Ayrault manipulated the silk-covered glass handles, and the

Callisto moved on slowly in comparison with its recent speed,

and all remained glued to their telescopes as they peered through

the rushing clouds, now forming and now dissolving before their

eyes. What transports of delight, what ecstatic bliss, was

theirs! Men had discovered and mastered the secret of apergy,

and now, "little lower than the angels," they could soar through

space, leaving even planets and comets behind.

"Is it not strange," said Dr. Cortlandt, "that though it has been

known for over a century that bodies charged with unlike

electricities attract one another, and those charged with like

repel, no one thought of utilizing the counterpart of

gravitation? In the nineteenth century, savants and Indian

jugglers performed experiments with their disciples and masses of

inert matter, by causing them to remain without visible support

at some distance from the ground; and while many of these, of

course, were quacks, some were on the right track, though they

did not push their research."

President Bearwarden and Ayrault assented. They were steering

for an apparently hard part of the planet's surface, about a

degree and a half north of its equator.

"Since Jupiter's axis is almost at right angles to the plane of

its orbit," said the doctor, "being inclined only about one

degree and a half, instead of twenty-three and a half, as was the

earth's till nearly so recently, it will be possible for us to

have any climate we wish, from constantly warm at the equator to

constantly cool or cold as we approach the poles, without being

troubled by extremes of winter and summer."

Until the Callisto entered the planet's atmosphere, its five

moons appeared like silver shields against the black sky, but now

things were looking more terrestrial, and they began to feel at

home. Bearwarden put down his note-book, and Ayrault returned a

photograph to his pocket, while all three gazed at their new

abode. Beneath them was a vast continent variegated by chains of

lakes and rivers stretching away in all directions except toward

the equator, where lay a placid ocean as far as their telescopes

could pierce. To the eastward were towering and massive

mountains, and along the southern border of the continent smoking

volcanoes, while toward the west they saw forests, gently rolling

plains, and table-lands that would have satisfied a poet or set

an agriculturist's heart at rest. "How I should like to mine

those hills for copper, or drain the swamps to the south!"

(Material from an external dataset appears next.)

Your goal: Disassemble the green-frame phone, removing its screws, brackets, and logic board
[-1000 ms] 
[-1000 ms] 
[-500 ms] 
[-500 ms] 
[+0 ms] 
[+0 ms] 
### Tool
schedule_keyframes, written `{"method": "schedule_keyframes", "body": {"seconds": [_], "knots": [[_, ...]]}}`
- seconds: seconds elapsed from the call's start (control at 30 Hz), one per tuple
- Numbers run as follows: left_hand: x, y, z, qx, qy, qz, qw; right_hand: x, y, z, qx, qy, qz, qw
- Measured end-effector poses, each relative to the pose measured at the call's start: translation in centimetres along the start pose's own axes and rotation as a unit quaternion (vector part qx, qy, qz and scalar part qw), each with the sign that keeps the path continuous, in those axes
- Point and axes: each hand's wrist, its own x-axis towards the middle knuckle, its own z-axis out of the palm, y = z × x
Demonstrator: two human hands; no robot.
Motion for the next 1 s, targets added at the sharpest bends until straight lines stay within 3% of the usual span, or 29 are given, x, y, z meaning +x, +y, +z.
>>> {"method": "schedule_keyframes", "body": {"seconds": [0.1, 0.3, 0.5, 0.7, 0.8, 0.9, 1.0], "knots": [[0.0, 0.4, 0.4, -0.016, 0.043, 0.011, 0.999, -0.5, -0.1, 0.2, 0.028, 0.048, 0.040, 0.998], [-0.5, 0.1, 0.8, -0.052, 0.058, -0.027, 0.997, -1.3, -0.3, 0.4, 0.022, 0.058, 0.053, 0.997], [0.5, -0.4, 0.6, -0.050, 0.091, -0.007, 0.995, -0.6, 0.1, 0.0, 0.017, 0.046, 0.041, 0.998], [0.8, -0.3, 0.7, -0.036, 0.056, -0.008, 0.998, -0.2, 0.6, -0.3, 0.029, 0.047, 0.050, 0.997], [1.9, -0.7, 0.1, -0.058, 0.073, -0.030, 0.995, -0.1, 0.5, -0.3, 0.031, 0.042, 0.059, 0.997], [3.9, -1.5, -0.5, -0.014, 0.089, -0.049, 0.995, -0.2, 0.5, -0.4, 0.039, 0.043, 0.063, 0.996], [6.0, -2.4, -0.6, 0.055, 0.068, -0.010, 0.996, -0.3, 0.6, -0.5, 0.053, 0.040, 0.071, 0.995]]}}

exclaimed Col. Bearwarden. "The Lake Superior mines and the

reclamation of the Florida Everglades would be nothing to this."

"Any inhabitants we may find here have so much land at their

disposal that they will not need to drain swamps on account of

pressure of population for some time," put in the doctor.

"I hope we may find some four-legged inhabitants," said Ayrault,

thinking of their explosive magazine rifles. "If Jupiter is

passing through its Jurassic or Mesozoic period, there must be

any amount of some kind of game." Just then a quiver shook the

Callisto, and glancing to the right they noticed one of the

volcanoes in violent eruption. Smoke filled the air in clouds,

hot stones and then floods of lava poured from the crater, while

even the walls of the hermetically sealed Callisto could not

arrest the thunderous crashes that made the interior of the car


"Had we not better move on?" said Bearwarden, and accordingly

they went toward the woods they had first seen. Finding a firm

strip of land between the forest and an arm of the sea, they

gently grounded the Callisto, and not being altogether sure how

the atmosphere of their new abode would suit terrestrial lungs,

or what its pressure to the square inch might be, they cautiously

opened a port-hole a crack, retaining their hold upon it with its

screw. Instantly there was a rush and a whistling sound as of

escaping steam, while in a few moments their barometer stood at

thirty-six inches, whereupon they closed the opening.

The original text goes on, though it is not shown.